The mapleleaf viburnam, one of the "shady invader" project species I observe at Nature's Notebook, finally broke out of its buds this week. I took the photo of its first leaves (below) today, 4 days after I noticed the first bud burst. Multiflora rose and Amur honeysuckle -- two other project species -- have both been out for awhile.
On the same day, I saw the first broken buds of the cloned dogwood (Cornus florida "Appalachian Spring") I observe as part of another USA-NPN campaign. I also watch a native Cornus florida farther down the lane, however, it hasn't emerged from its winter break yet. As far down as Knoxville, of course, lots of 2018 dogwood season events are already underway.
The apple tree has a few small leaves and some flower buds now. I saw some open flowers near the top of the tree. On April 6th, the flowering activity on most of the tree looked like the image below. Some flowering plants took a bit of a hit with the frost this morning. I hope the apple made it through.

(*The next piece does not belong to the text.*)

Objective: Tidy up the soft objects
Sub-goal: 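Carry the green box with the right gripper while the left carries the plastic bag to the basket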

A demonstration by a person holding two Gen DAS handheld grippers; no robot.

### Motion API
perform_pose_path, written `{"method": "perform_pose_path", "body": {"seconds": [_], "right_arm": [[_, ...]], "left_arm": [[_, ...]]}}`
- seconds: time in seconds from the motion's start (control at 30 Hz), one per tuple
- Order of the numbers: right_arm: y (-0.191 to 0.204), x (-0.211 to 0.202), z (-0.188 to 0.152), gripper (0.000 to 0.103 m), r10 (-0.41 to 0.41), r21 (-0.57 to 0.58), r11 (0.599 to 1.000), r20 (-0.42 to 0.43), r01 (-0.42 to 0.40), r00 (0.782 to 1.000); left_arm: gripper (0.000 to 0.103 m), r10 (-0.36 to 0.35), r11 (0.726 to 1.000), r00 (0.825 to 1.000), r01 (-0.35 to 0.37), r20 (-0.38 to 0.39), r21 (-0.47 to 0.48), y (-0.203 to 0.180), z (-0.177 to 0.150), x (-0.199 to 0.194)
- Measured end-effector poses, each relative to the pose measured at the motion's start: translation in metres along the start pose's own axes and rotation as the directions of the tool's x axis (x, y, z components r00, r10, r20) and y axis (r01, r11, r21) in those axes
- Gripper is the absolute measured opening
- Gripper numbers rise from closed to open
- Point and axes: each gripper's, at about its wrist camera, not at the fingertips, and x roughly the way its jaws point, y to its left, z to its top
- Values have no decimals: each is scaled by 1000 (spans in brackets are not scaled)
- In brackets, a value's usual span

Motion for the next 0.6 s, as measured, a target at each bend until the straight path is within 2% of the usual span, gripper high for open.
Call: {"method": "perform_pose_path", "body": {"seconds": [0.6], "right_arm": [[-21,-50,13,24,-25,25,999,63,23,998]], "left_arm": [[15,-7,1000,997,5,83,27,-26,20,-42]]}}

Among the latest early spring wildflower arrivals is the early buttercup (below). Other yellows out in the holler belong to dandelions, Indian strawberry and maybe some cinquefoil, though I haven't had time to get close enough for positive ID's yet.
I found a couple of marsh blue violets among their common blue and longspur relatives this week. This one was under the apple tree. The image below doesn't show the dark veins on the other half of the petals. I couldn't get it to stand up straight enough to catch a view of it without out seriously messing with the plant, so opted for a future try as more of them come out.
Marsh blue violet (Viola cucullata), April 6, 2018. [Photo: Cathie Bird]
I did finally get a decent photo of some long-spurred violets, which are up and open in larger bunches throughout the holler this week:
Long-spurred violet (Viola rostrata) on April 6, 2018. [Photo: Cathie Bird]
In addition to cutleaf and slender toothwarts, I found this flowering broadleaf toothwart. Most of the toothworts in the holler grow down in the Hudson Branch floodplain, an area that definitely represents a "moist, rich woods or alluvial" environment that typically hosts them.
I was recently reminded that Dentaria leaves are a primary food source for caterpillars of West Virginia White butterflies (Pieris virginiensis), which I see quite often in the holler. I intend to keep a sharper eye out for these when I'm around toothworts from now on.
Today as I sat down to write this post, I saw a blue-headed vireo in the trees outside my window. I thought I'd heard one earlier in the week. They have a song that clued me in pretty quickly to their presence. As I finish this post, I see more wings in the air beyond my window: two titmice and a female cardinal now join me for the publish button ceremony!